After Luke and Mim went upstairs, Bethany finished up the last of the dishes. She was standing at the sink, her hands immersed in soapy water, when she noticed movement outside, half in the darkness, half in the square of light thrown out from the window.

Her heart skipped a beat. Shootfire! She smacked her hands to her cheeks. Oh my. Oh my! He’s come for me! “Jake! Jake Hertzler.”

He didn’t hear her; he was staring in through a window now, as if searching the room. She waved a hand, signaling to him, and he startled, hesitated, then smiled.

She dried her hands before opening the kitchen door, and tried to appear calm as a cucumber, as if the arrival by night of Jake Hertzler lurking in the darkness was nothing unusual. As soon as she had closed the door, she ran into his arms. “You’ve come.
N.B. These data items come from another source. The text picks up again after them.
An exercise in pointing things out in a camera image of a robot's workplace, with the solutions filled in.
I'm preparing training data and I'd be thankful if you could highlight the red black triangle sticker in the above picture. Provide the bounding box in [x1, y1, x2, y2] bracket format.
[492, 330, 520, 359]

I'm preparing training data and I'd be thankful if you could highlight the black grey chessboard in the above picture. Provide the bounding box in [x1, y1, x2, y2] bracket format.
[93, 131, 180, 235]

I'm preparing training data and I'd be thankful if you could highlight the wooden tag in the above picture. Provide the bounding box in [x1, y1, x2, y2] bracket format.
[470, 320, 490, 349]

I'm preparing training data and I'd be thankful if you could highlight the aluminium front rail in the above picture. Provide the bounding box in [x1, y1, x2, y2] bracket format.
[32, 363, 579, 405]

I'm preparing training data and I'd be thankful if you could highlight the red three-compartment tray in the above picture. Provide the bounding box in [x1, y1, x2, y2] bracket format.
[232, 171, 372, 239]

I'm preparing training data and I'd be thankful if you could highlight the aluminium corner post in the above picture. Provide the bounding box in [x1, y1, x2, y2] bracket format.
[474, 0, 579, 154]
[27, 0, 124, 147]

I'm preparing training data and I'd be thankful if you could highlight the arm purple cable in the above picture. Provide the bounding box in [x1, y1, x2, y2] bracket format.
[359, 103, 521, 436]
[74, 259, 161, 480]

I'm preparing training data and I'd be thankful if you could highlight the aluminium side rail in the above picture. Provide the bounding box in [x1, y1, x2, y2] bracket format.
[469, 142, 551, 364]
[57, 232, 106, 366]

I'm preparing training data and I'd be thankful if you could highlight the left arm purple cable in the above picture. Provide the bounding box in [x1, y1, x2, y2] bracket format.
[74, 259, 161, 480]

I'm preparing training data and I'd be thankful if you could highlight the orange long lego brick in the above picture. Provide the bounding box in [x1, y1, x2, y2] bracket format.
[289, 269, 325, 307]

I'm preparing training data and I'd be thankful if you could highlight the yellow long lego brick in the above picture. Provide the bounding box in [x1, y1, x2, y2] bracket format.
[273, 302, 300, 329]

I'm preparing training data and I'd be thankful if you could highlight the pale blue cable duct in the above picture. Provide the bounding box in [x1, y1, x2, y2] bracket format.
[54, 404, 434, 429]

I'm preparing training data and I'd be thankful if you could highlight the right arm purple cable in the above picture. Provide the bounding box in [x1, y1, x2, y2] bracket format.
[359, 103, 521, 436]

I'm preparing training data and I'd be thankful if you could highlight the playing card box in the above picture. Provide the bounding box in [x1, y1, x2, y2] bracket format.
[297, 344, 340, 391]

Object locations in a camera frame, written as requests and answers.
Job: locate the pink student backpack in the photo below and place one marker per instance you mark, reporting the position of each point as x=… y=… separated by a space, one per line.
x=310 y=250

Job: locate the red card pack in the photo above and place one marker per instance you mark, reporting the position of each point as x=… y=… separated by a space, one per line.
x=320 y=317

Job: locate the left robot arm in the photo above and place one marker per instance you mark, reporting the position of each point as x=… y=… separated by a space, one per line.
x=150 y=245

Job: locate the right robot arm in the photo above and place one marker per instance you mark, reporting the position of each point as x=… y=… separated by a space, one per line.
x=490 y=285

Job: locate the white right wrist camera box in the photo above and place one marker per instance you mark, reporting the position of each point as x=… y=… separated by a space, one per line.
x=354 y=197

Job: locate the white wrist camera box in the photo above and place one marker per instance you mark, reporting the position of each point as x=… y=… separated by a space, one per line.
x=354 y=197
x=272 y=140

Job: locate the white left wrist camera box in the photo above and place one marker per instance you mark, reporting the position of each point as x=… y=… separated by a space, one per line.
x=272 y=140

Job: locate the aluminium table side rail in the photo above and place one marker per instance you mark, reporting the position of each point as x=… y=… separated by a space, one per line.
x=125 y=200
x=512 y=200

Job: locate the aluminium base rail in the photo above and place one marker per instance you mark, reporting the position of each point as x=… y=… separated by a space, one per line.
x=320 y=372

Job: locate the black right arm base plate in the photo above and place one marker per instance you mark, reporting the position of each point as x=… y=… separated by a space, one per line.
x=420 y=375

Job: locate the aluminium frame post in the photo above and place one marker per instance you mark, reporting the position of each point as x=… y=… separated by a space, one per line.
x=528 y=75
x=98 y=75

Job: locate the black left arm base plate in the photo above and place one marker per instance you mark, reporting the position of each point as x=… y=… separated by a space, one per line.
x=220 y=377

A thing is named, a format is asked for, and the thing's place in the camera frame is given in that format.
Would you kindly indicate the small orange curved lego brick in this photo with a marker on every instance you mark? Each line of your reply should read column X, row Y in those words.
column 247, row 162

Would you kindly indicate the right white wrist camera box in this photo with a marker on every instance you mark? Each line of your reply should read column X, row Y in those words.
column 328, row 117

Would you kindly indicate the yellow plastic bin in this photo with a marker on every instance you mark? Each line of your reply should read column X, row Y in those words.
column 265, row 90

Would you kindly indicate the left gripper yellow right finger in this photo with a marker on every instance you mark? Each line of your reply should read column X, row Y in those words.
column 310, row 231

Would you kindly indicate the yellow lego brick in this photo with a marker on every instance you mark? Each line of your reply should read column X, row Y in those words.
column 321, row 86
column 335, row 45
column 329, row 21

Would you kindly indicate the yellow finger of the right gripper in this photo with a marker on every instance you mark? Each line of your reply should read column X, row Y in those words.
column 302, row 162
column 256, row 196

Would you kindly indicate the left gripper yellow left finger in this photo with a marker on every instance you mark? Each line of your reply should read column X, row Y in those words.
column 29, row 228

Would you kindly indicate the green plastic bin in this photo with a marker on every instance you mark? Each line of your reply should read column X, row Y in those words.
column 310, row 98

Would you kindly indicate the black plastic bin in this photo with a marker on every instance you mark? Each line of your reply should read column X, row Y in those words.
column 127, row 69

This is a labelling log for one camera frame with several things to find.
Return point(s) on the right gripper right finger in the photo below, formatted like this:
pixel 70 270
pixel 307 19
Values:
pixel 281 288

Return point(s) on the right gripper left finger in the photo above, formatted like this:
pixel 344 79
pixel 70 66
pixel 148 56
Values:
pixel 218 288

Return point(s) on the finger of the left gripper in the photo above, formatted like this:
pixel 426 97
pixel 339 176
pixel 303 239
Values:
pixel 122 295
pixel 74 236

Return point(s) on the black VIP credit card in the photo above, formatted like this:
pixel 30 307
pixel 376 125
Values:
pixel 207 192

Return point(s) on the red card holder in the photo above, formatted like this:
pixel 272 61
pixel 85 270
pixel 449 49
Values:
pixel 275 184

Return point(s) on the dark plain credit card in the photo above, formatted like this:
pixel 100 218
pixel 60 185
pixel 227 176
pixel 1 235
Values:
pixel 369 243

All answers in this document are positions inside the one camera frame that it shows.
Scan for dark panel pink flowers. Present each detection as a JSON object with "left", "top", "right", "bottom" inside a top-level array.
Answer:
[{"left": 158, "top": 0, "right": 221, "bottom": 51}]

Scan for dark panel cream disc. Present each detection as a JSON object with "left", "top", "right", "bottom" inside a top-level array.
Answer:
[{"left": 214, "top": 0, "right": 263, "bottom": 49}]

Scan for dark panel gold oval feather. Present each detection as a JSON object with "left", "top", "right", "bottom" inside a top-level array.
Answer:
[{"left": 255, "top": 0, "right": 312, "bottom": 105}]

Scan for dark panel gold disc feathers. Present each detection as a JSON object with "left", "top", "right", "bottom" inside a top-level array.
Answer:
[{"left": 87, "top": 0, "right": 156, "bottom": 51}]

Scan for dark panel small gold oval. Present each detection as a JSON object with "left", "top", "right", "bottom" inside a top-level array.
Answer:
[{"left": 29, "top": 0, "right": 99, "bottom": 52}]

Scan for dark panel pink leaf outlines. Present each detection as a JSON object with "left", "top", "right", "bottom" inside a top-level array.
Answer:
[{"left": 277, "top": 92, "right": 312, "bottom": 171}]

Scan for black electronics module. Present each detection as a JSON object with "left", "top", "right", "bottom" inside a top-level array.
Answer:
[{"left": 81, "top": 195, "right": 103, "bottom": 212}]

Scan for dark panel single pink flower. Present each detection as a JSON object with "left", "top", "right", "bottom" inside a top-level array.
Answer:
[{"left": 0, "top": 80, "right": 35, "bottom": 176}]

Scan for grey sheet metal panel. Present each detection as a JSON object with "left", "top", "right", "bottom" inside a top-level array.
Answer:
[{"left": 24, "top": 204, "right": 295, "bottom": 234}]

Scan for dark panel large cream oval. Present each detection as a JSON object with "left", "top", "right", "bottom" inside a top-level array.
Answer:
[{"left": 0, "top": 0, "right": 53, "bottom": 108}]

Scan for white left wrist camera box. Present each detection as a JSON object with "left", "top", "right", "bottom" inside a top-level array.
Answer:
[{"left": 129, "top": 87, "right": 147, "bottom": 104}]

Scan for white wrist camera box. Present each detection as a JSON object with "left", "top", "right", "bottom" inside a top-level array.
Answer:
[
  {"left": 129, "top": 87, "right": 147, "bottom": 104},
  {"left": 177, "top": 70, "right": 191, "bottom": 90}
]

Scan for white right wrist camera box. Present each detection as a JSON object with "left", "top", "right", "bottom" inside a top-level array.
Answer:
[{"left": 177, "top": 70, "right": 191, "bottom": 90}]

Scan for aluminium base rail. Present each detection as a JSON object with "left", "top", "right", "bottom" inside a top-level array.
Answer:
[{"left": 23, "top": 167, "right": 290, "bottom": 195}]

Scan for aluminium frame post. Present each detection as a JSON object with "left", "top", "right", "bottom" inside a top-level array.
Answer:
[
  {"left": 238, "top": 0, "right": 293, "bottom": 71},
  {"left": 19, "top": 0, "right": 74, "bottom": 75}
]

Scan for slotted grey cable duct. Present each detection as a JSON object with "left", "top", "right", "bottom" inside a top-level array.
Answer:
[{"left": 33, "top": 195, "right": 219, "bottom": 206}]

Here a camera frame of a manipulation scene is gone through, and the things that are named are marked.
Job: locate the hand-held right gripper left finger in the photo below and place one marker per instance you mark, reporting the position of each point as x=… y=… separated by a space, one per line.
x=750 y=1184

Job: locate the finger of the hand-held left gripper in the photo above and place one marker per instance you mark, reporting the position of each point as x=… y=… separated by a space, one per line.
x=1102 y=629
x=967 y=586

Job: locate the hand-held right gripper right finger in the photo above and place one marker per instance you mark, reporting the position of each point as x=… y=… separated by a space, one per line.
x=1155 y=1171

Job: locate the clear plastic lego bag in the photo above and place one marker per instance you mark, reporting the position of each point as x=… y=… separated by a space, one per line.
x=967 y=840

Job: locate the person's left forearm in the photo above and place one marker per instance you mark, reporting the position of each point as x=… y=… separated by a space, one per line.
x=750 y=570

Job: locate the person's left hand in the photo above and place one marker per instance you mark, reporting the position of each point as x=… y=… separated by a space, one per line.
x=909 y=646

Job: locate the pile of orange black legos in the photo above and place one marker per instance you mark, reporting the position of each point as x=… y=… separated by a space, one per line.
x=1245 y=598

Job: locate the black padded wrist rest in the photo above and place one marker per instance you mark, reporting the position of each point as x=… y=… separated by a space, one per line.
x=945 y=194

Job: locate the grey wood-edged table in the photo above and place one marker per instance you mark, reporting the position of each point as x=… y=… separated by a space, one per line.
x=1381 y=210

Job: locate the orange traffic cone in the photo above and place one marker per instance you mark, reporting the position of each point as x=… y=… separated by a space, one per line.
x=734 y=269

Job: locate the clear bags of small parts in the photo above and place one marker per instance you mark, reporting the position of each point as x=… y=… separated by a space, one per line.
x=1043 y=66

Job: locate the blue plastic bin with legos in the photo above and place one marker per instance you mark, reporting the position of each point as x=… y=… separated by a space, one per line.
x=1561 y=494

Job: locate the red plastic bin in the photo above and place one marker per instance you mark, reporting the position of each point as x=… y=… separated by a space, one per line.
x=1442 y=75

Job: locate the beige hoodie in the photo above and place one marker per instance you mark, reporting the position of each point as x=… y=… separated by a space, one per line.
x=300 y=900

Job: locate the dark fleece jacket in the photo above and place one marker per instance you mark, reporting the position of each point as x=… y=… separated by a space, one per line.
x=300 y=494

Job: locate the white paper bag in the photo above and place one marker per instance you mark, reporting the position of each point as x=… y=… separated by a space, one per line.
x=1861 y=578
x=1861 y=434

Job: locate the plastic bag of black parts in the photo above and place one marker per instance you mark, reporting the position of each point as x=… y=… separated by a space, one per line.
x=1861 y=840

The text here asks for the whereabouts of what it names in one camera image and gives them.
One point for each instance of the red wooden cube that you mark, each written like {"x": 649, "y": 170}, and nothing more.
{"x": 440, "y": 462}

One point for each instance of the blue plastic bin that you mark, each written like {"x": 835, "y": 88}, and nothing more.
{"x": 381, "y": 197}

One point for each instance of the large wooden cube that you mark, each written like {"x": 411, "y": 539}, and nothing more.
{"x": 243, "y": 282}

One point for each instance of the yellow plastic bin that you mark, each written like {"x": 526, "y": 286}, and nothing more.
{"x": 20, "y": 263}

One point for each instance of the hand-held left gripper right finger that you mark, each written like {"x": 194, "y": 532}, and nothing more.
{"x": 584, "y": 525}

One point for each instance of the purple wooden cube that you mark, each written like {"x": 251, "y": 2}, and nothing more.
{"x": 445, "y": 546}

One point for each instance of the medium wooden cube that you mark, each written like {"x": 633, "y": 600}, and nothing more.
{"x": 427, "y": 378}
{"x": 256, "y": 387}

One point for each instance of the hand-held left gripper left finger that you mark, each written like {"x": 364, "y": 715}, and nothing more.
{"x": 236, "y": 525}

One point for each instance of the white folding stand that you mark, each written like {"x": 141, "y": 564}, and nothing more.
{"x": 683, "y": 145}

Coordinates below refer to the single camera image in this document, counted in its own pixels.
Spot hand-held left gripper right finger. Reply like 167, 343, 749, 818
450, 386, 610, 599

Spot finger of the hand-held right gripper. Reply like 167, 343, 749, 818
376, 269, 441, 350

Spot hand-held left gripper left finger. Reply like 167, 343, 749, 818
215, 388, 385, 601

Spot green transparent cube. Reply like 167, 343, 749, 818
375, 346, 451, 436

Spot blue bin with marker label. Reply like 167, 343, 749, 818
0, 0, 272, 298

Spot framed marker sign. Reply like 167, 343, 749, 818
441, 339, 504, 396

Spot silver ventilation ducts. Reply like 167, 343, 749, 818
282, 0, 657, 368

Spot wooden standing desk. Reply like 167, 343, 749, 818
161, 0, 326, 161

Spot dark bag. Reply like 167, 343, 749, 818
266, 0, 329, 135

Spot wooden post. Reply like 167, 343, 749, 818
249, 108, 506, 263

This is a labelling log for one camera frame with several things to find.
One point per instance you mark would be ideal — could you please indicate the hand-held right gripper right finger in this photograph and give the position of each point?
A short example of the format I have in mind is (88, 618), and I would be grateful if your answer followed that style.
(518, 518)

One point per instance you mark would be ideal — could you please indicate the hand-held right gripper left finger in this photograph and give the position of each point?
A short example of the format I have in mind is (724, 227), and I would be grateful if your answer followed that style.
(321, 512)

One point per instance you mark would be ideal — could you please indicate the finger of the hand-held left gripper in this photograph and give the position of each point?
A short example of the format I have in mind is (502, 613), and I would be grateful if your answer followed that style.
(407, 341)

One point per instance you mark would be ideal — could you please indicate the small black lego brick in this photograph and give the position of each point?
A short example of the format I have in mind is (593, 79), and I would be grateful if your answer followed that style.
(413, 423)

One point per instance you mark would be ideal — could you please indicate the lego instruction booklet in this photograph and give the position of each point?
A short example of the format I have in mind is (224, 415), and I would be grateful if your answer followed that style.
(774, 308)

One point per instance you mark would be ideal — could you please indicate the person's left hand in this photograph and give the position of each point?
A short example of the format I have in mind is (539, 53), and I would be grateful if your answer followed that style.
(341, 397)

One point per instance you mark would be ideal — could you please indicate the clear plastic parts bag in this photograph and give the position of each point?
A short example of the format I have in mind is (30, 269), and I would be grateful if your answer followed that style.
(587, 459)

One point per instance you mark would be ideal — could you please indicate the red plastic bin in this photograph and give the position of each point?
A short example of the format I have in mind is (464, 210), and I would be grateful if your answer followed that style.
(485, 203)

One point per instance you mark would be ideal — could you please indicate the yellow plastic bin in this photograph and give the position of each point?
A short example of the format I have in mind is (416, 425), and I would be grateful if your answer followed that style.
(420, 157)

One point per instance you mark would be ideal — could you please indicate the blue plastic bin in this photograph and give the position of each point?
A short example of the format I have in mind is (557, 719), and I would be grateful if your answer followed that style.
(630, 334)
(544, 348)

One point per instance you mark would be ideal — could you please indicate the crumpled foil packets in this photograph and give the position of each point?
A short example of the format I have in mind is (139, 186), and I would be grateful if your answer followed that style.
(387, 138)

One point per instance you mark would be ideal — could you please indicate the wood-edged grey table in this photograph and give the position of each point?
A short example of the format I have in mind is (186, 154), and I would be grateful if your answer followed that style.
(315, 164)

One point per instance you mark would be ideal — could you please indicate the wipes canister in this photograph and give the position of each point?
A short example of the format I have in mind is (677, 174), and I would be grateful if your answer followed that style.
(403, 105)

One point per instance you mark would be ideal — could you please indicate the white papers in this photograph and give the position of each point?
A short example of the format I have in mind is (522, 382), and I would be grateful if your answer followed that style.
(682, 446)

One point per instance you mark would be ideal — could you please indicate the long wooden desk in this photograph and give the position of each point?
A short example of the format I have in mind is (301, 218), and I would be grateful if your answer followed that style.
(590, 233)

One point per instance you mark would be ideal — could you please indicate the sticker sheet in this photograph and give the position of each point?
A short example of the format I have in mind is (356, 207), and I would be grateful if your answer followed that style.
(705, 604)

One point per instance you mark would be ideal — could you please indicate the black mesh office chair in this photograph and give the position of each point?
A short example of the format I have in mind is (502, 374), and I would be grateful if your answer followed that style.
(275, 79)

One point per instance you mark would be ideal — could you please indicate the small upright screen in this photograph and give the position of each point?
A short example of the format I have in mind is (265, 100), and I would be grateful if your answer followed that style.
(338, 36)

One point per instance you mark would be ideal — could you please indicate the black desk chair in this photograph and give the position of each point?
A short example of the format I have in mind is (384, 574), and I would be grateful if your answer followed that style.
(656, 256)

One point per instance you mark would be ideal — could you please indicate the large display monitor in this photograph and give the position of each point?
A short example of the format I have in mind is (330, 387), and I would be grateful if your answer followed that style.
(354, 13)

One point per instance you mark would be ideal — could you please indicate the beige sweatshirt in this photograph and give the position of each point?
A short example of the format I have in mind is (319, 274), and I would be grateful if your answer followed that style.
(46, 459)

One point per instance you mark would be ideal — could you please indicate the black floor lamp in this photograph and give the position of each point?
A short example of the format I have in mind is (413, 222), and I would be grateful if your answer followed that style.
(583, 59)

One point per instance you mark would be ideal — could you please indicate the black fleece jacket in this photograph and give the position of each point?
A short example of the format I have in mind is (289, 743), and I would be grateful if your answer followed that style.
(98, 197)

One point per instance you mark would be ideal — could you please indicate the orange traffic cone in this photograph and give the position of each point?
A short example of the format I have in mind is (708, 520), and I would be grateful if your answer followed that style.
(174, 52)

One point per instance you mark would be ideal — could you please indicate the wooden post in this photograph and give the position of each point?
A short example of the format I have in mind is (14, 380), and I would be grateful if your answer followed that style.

You’ve finally come!” She was floating, lighter than air. She loved him, loved him so much! Her relief was so great, she felt dizzy with it. Jake had come for her!

Jake put his hands on her shoulders and gently pushed her back. “Bethany, I’m here for Tobe’s sake.”

Her chin jerked up. He hadn’t even seen her in months and months . . . and he was worried about Tobe? About Tobe? “Well, that’s a fine way to greet your girlfriend.”

He glanced into the kitchen. “Keep your voice down. Tobe’s in trouble. He needs our help.”

“Have you seen him?”

“Yes.”

“Where’s he been?”

Jake took his time answering. “He’s been with your mother.”

Bethany’s head snapped up. “WHAT?”

“Hush!” he clamped his fingers over her mouth. “There’s something I need your help with. Tobe said he left something important in the basement. But when I looked in the windows—”

“You peeped in the basement windows? There’s a paying guest in there!”

“Relax. She didn’t see me. But obviously, stuff has been moved out of the basement. Where would it be now?”

She shrugged. She was still reeling over the news that Tobe was with their mother. She had no idea where her mother lived. Somehow, Tobe had tracked her down and was living with her? “I . . . I don’t know. I could ask Rose.”

“No!” Jake snapped. She stiffened and he noticed. His face softened as he added, “I don’t want Rose to find out about this. It’ll only make things worse for Tobe.”

“But she should be told if he’s in some kind of trouble. She’ll know what to do.”

“Legal trouble, Bethany. I’m trying to help him stay out of jail. We can’t get Rose involved in this—not yet. Not with the SEC lawyer sniffing around. It puts her in a tight spot. She’d have to turn him in or she could be in trouble herself. You understand, don’t you?” He wrapped his arms around her and pulled her to his chest. “I’m sorry, Bethany. I’m trying to do all I can to help your brother. Now I want you to think hard for a minute. Where would things be that were stored in the basement?”

She breathed in the familiar scent of Jake: Old Spice shaving cream and peppermint gum. He always smelled so good and looked so good—unlike most of the farm boys in Stoney Ridge who wore the barn on their boots. She wished she could stay in his arms forever. “What are you looking for, anyway?”

“Most importantly, two black books with red bindings.”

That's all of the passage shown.